EXERCISE DATA:
■ ■ ■
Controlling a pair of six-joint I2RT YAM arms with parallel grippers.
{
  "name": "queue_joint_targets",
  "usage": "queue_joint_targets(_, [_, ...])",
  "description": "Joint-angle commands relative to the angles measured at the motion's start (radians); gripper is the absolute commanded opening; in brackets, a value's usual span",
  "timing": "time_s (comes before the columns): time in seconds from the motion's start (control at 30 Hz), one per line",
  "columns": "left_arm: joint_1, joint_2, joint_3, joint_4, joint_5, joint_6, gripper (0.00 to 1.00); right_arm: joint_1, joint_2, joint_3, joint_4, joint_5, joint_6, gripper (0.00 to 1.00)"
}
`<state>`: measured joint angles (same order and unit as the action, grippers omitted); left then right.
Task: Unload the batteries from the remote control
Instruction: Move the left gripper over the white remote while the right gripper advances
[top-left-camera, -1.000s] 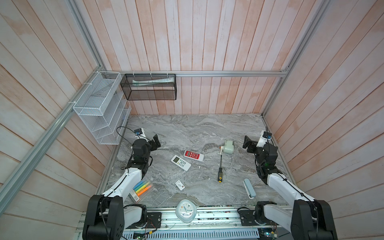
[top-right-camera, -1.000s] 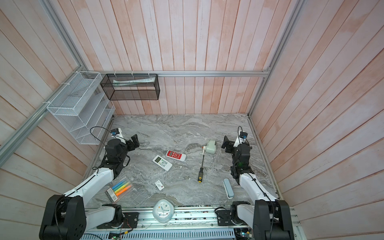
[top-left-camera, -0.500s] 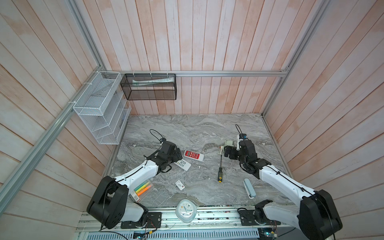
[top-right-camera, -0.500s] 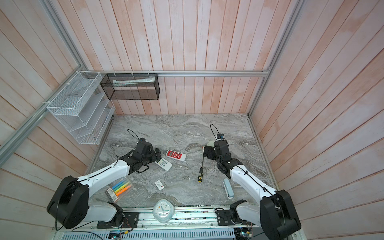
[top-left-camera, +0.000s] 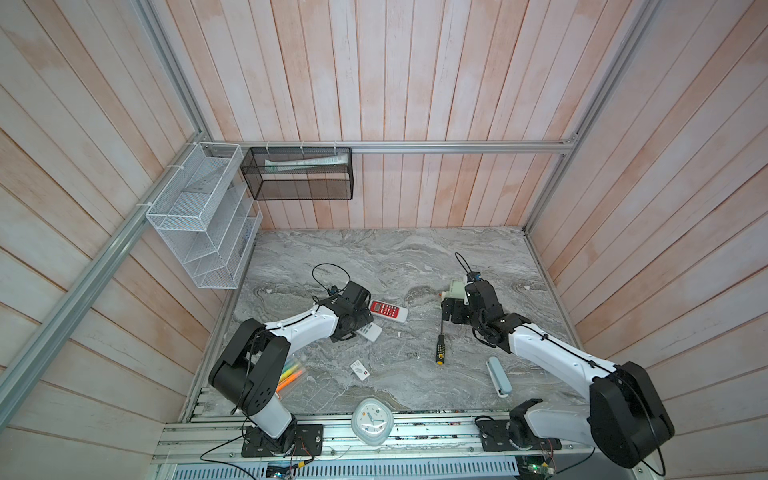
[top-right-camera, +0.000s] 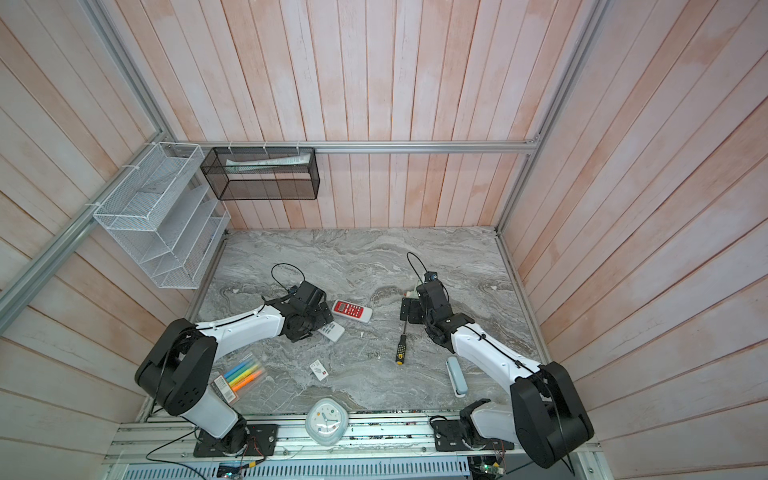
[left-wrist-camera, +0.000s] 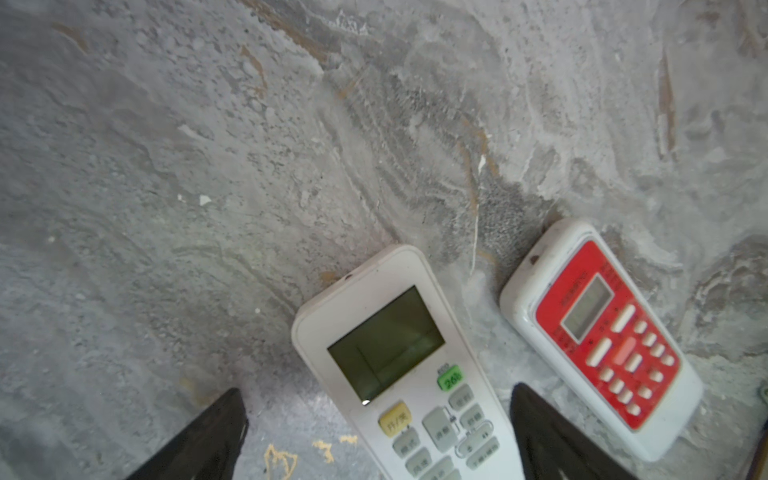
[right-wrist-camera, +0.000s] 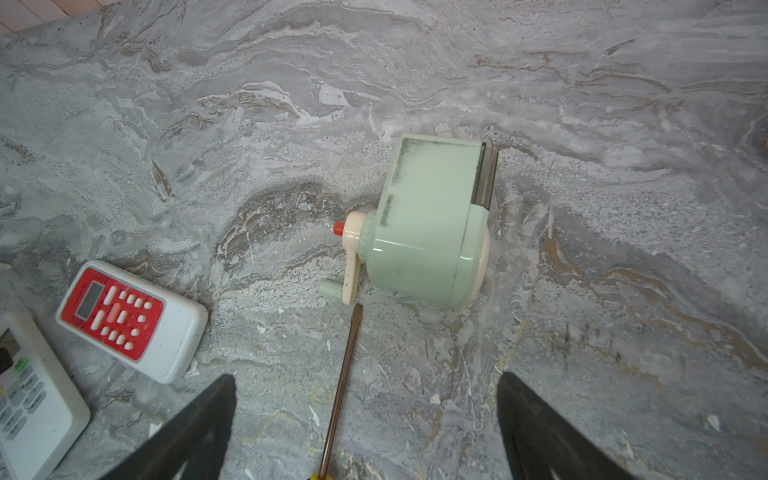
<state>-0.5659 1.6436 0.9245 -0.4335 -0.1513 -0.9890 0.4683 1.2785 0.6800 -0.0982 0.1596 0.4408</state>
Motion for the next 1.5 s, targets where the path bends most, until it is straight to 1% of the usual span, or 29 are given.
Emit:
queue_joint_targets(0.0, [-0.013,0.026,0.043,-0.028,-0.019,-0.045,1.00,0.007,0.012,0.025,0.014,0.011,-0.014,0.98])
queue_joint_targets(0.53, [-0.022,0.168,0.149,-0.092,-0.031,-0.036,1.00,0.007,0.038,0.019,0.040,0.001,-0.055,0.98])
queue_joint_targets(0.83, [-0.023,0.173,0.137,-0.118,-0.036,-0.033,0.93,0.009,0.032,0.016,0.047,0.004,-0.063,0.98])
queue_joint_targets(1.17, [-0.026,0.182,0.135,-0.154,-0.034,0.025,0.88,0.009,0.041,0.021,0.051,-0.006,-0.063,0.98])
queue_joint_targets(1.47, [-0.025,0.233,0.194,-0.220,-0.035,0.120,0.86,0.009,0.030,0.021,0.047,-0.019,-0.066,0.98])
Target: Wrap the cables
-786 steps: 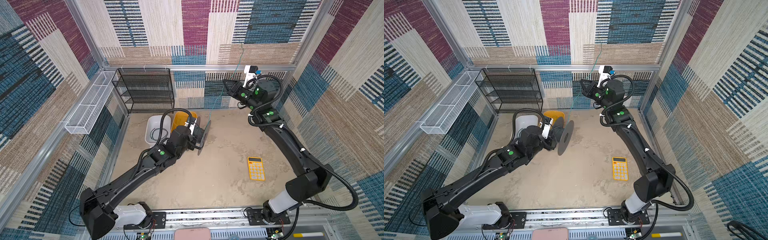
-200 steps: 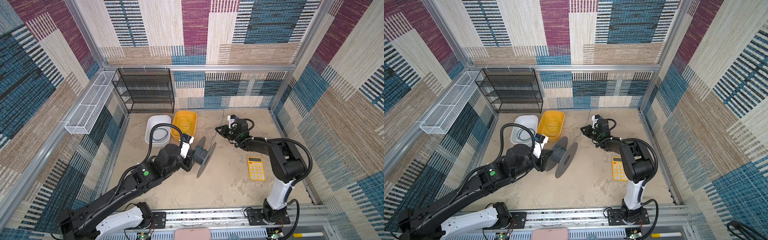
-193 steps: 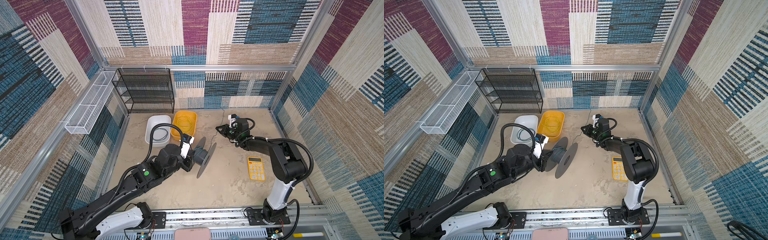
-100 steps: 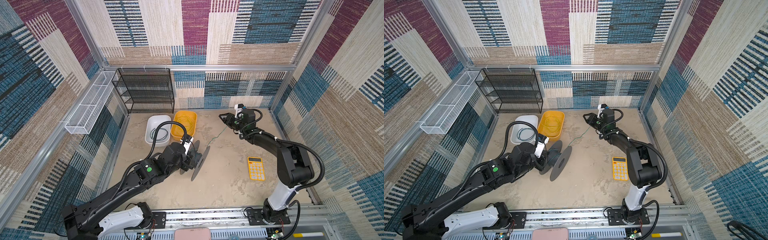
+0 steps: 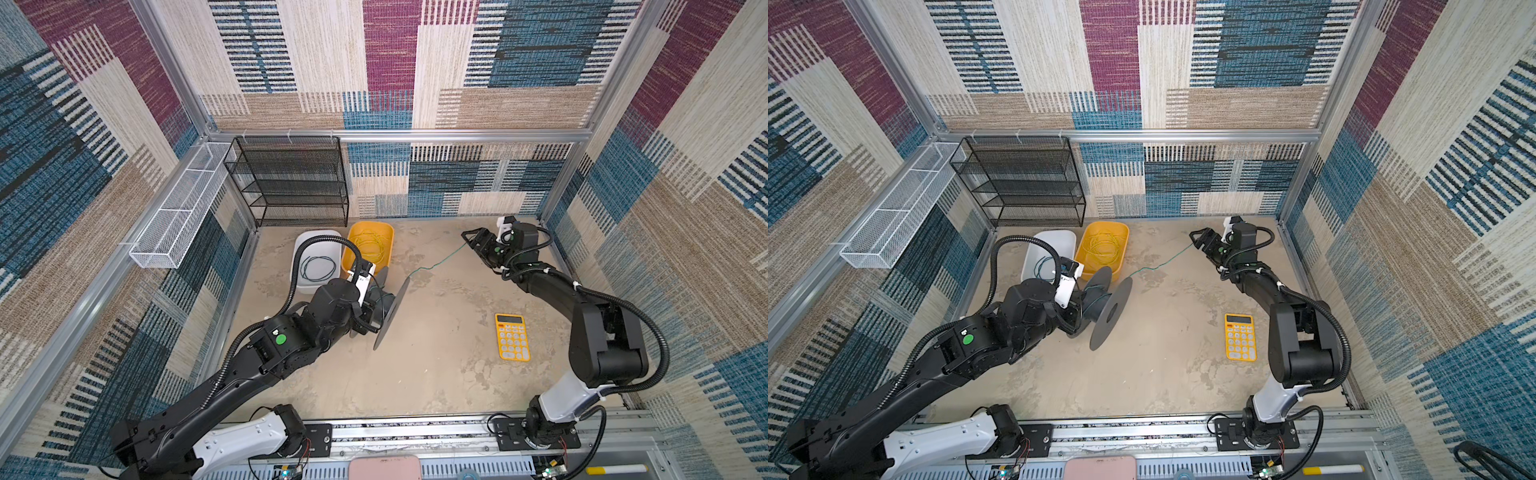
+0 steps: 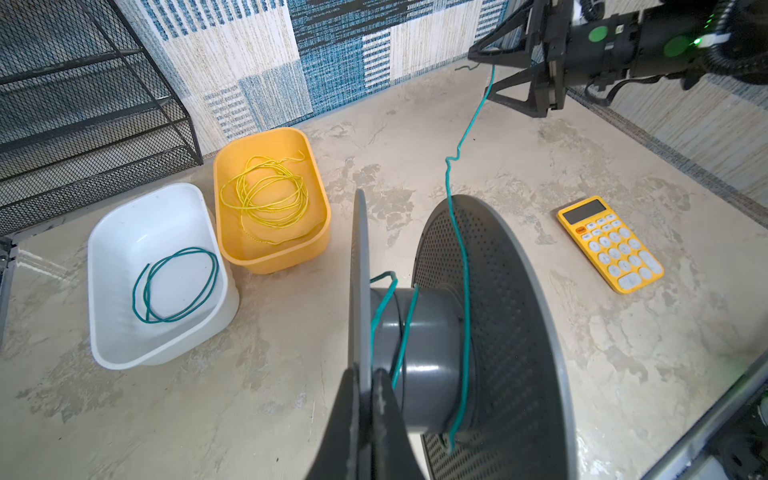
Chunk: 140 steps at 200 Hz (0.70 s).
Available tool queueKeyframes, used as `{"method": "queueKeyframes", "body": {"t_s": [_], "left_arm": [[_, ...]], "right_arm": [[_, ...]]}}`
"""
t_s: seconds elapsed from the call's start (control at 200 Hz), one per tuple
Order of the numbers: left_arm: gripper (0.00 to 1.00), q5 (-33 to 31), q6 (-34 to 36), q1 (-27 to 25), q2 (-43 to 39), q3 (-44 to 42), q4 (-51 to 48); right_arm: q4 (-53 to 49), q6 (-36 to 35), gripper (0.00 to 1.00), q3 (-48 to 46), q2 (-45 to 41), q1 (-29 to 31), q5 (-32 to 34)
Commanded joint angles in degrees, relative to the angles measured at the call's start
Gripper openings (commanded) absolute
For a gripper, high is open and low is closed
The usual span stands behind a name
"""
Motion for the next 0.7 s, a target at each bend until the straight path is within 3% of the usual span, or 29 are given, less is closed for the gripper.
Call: {"method": "queueKeyframes", "body": {"t_s": [0.0,0.195,0.356,0.551,0.696], "left_arm": [[0.0,-0.5,1.8,0.3,0.2,0.4,0.8],[0.0,0.0,1.9,0.4,1.2,-0.6,0.3],[0.0,0.6,1.4,0.5,0.6,-1.8,0.5],[0.0,1.5,1.3,0.5,-0.6,-2.0,0.1],[0.0,2.1,1.4,0.5,-1.3,-1.6,-0.5]], "right_arm": [[1.2,-1.9,0.88,1.0,-2.0,-0.7,-3.5],[-2.8,-5.3,0.91,5.8,-6.1,-0.9,-5.1],[-7.1,-6.3,0.94,9.3,-8.7,-1.1,-2.2],[-7.8,-4.0,0.97,9.6,-10.9,-4.5,-0.3],[-6.8,-0.5,0.96,10.0,-8.4,-7.1,-3.2]]}}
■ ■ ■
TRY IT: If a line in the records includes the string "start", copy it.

SOLVED PROBLEM:
  "description": "Joint-angle commands relative to the angles measured at the motion's start (radians); gripper is the absolute commanded opening; in brackets, a value's usual span",
  "timing": "time_s (comes before the columns): time in seconds from the motion's start (control at 30 Hz), one per line",
t_s: seconds elapsed from the call's start (control at 200 Hz), one per tuple
Commanded joint angles in degrees, relative to the angles measured at the call's start

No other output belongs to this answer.